Start of Block

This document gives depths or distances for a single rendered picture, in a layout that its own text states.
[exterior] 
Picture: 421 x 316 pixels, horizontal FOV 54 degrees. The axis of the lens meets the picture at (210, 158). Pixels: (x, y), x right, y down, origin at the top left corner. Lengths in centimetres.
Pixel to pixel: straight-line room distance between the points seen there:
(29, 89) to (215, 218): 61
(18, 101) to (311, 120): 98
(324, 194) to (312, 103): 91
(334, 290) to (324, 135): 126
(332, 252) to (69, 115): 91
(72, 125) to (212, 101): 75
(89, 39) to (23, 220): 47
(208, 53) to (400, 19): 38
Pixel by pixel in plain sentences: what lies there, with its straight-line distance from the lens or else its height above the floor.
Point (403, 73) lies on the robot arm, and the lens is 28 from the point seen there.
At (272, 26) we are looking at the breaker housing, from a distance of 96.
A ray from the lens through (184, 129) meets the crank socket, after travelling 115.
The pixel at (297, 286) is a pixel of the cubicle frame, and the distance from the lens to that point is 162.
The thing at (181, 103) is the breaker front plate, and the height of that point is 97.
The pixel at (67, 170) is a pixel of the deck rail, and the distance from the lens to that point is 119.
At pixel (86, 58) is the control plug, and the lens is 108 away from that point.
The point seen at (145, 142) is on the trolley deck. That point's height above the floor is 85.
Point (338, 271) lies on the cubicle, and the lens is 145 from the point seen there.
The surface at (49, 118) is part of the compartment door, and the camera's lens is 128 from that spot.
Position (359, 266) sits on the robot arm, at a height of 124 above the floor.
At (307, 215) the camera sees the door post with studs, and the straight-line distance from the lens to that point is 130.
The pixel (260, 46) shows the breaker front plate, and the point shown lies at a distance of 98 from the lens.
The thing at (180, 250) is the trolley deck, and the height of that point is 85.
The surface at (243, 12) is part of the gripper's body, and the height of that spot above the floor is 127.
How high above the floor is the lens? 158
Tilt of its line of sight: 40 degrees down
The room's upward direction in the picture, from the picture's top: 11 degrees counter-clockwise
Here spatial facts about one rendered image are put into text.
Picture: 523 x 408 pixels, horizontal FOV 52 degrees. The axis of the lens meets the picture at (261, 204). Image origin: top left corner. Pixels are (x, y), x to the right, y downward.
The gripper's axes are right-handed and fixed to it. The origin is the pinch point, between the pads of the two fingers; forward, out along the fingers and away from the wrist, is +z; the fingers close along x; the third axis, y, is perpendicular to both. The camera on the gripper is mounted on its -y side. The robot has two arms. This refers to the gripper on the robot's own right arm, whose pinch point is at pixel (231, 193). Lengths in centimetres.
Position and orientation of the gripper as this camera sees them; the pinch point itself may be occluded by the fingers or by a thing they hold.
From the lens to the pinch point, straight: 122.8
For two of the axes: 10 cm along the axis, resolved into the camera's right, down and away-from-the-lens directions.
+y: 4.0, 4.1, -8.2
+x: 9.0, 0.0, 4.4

End of Block

The complete set of entries is to be restated word for word.

This document gives depths or distances for a single rendered picture, in a layout that its own text states.
[exterior] 
Picture: 421 x 316 pixels, horizontal FOV 54 degrees. The axis of the lens meets the picture at (210, 158). Pixels: (x, y), x right, y down, origin at the top left corner. Lengths in centimetres.
Pixel to pixel: straight-line room distance between the points seen there:
(29, 89) to (215, 218): 61
(18, 101) to (311, 120): 98
(324, 194) to (312, 103): 91
(334, 290) to (324, 135): 126
(332, 252) to (69, 115): 91
(72, 125) to (212, 101): 75
(89, 39) to (23, 220): 47
(208, 53) to (400, 19): 38
Pixel by pixel in plain sentences: what lies there, with its straight-line distance from the lens or else its height above the floor.
Point (403, 73) lies on the robot arm, and the lens is 28 from the point seen there.
At (272, 26) we are looking at the breaker housing, from a distance of 96.
A ray from the lens through (184, 129) meets the crank socket, after travelling 115.
The pixel at (297, 286) is a pixel of the cubicle frame, and the distance from the lens to that point is 162.
The thing at (181, 103) is the breaker front plate, and the height of that point is 97.
The pixel at (67, 170) is a pixel of the deck rail, and the distance from the lens to that point is 119.
At pixel (86, 58) is the control plug, and the lens is 108 away from that point.
The point seen at (145, 142) is on the trolley deck. That point's height above the floor is 85.
Point (338, 271) lies on the cubicle, and the lens is 145 from the point seen there.
The surface at (49, 118) is part of the compartment door, and the camera's lens is 128 from that spot.
Position (359, 266) sits on the robot arm, at a height of 124 above the floor.
At (307, 215) the camera sees the door post with studs, and the straight-line distance from the lens to that point is 130.
The pixel (260, 46) shows the breaker front plate, and the point shown lies at a distance of 98 from the lens.
The thing at (180, 250) is the trolley deck, and the height of that point is 85.
The surface at (243, 12) is part of the gripper's body, and the height of that spot above the floor is 127.
How high above the floor is the lens? 158
Tilt of its line of sight: 40 degrees down
The room's upward direction in the picture, from the picture's top: 11 degrees counter-clockwise
Here spatial facts about one rendered image are put into text.
Picture: 523 x 408 pixels, horizontal FOV 52 degrees. The axis of the lens meets the picture at (261, 204). Image origin: top left corner. Pixels are (x, y), x to the right, y downward.
The gripper's axes are right-handed and fixed to it. The origin is the pinch point, between the pads of the two fingers; forward, out along the fingers and away from the wrist, is +z; the fingers close along x; the third axis, y, is perpendicular to both. The camera on the gripper is mounted on its -y side. The robot has two arms. This refers to the gripper on the robot's own right arm, whose pinch point is at pixel (231, 193). Lengths in centimetres.
Position and orientation of the gripper as this camera sees them; the pinch point itself may be occluded by the fingers or by a thing they hold.
From the lens to the pinch point, straight: 122.8
For two of the axes: 10 cm along the axis, resolved into the camera's right, down and away-from-the-lens directions.
+y: 4.0, 4.1, -8.2
+x: 9.0, 0.0, 4.4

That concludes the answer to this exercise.